● **Action item**
Nothing may be left out or changed. Print every entry.

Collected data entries
====================

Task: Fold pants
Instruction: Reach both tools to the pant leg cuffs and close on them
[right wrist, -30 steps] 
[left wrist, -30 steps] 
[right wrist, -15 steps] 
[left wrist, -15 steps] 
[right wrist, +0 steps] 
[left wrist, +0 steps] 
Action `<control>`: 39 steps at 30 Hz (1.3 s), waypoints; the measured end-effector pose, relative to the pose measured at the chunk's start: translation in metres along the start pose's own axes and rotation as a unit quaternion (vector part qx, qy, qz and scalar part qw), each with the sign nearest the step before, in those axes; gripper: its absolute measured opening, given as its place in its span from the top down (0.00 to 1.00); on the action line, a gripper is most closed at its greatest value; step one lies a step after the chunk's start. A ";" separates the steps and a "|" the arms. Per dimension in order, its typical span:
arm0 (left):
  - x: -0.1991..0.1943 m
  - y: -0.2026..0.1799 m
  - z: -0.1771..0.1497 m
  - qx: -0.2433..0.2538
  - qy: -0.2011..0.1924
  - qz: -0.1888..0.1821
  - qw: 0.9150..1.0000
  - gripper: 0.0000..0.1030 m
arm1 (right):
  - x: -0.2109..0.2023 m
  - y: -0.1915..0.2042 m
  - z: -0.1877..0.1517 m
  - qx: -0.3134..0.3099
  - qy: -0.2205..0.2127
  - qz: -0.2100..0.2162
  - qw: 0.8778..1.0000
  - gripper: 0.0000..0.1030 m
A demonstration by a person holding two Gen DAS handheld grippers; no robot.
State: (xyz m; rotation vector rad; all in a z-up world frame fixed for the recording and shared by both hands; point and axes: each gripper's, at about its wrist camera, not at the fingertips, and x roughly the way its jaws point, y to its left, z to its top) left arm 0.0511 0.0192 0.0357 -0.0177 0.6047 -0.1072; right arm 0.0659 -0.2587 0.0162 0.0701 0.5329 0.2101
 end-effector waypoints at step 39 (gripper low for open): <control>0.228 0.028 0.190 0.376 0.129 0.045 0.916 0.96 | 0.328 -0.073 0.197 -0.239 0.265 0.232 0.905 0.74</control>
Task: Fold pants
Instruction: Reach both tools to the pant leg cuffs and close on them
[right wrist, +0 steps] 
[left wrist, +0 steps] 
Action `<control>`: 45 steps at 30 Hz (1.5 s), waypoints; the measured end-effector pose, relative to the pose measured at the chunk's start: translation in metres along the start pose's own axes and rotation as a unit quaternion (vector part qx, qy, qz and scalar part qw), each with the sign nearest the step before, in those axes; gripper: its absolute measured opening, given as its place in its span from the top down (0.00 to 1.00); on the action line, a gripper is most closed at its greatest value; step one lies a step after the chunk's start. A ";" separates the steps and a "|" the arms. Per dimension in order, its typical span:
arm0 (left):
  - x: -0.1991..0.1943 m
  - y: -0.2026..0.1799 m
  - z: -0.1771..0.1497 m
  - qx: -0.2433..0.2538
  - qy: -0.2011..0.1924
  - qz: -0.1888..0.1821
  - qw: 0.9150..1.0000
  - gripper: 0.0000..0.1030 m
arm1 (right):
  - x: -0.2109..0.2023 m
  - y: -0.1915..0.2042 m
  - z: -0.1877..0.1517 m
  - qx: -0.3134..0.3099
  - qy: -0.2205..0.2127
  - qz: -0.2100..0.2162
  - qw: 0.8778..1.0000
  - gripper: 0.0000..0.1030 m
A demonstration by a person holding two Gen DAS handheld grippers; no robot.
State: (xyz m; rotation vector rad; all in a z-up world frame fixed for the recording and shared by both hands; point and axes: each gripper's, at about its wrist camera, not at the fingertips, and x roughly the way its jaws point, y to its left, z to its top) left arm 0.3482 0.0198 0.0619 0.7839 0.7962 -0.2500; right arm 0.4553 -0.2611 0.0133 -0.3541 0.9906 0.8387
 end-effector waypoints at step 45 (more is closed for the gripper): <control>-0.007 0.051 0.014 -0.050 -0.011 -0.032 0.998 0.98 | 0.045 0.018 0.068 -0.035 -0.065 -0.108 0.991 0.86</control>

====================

● **Solution for this task**
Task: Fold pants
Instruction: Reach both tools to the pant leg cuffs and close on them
[right wrist, -30 steps] 
[left wrist, -30 steps] 
[right wrist, -15 steps] 
[left wrist, -15 steps] 
[right wrist, +0 steps] 
[left wrist, +0 steps] 
Action `<control>`: 39 steps at 30 Hz (1.3 s), waypoints; the measured end-effector pose, relative to the pose measured at the chunk's start: translation in metres along the start pose's own axes and rotation as a unit quaternion (vector part qx, qy, qz and scalar part qw), each with the sign nearest the step before, in those axes; gripper: its absolute measured opening, given as its place in its span from the top down (0.00 to 1.00); on the action line, a gripper is most closed at its greatest value; step one lies a step after the chunk's start. A ";" separates the steps and a "|" the arms. Per dimension in order, its typical span:
arm0 (left):
  - x: -0.1991..0.1943 m
  - y: -0.2026..0.1799 m
  - z: -0.1771..0.1497 m
  - qx: -0.2433..0.2538
  - qy: -0.2011..0.1924
  - qz: -0.1888..0.1821
  - qw: 0.9150..1.0000
  - gripper: 0.0000..0.1030 m
arm1 (right):
  - x: -0.2109..0.2023 m
  - y: -0.1915..0.2042 m
  - z: -0.1877..0.1517 m
  - qx: -0.3134..0.3099
  - qy: -0.2205..0.2127
  - qz: -0.2100..0.2162
  - qw: 0.8778..1.0000
  - gripper: 0.0000..0.1030 m
A demonstration by a person holding two Gen DAS handheld grippers; no robot.
State: (xyz m; rotation vector rad; all in a z-up world frame fixed for the recording and shared by both hands; point and axes: each gripper's, at about its wrist camera, not at the fingertips, and x roughly the way its jaws point, y to its left, z to its top) left arm 0.0511 0.0192 0.0357 -0.0177 0.6047 -0.1072; right arm 0.0659 -0.2587 0.0162 0.0701 0.5329 0.2101
 end-effector waypoints at step 39 (gripper low for open): <control>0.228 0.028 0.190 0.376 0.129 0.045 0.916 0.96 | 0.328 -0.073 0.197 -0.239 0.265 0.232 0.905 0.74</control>
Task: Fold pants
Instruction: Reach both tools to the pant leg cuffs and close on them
[right wrist, +0 steps] 
[left wrist, +0 steps] 
Action `<control>`: 45 steps at 30 Hz (1.5 s), waypoints; the measured end-effector pose, relative to the pose measured at the chunk's start: translation in metres along the start pose's own axes and rotation as a unit quaternion (vector part qx, qy, qz and scalar part qw), each with the sign nearest the step before, in those axes; gripper: its absolute measured opening, given as its place in its span from the top down (0.00 to 1.00); on the action line, a gripper is most closed at its greatest value; step one lies a step after the chunk's start. A ";" separates the steps and a "|" the arms. Per dimension in order, its typical span:
arm0 (left):
  - x: -0.1991..0.1943 m
  - y: -0.2026..0.1799 m
  - z: -0.1771..0.1497 m
  - qx: -0.2433..0.2538
  - qy: -0.2011..0.1924
  - qz: -0.1888..0.1821
  - qw: 0.9150..1.0000
  - gripper: 0.0000..0.1030 m
arm1 (right):
  - x: -0.2109..0.2023 m
  - y: -0.1915..0.2042 m
  - z: -0.1877..0.1517 m
  - qx: -0.3134..0.3099
  - qy: -0.2205..0.2127
  - qz: -0.2100..0.2162
  - qw: 0.8778..1.0000
  - gripper: 0.0000..0.1030 m
A demonstration by a person holding two Gen DAS handheld grippers; no robot.
State: (xyz m; rotation vector rad; all in a z-up world frame fixed for the recording and shared by both hands; point and axes: each gripper's, at about its wrist camera, not at the fingertips, and x roughly the way its jaws point, y to its left, z to its top) left arm 0.3482 0.0198 0.0619 0.7839 0.7962 -0.2500; right arm 0.4553 -0.2611 0.0133 -0.3541 0.9906 0.8387
 end-effector waypoints at step 45 (more is closed for the gripper): <control>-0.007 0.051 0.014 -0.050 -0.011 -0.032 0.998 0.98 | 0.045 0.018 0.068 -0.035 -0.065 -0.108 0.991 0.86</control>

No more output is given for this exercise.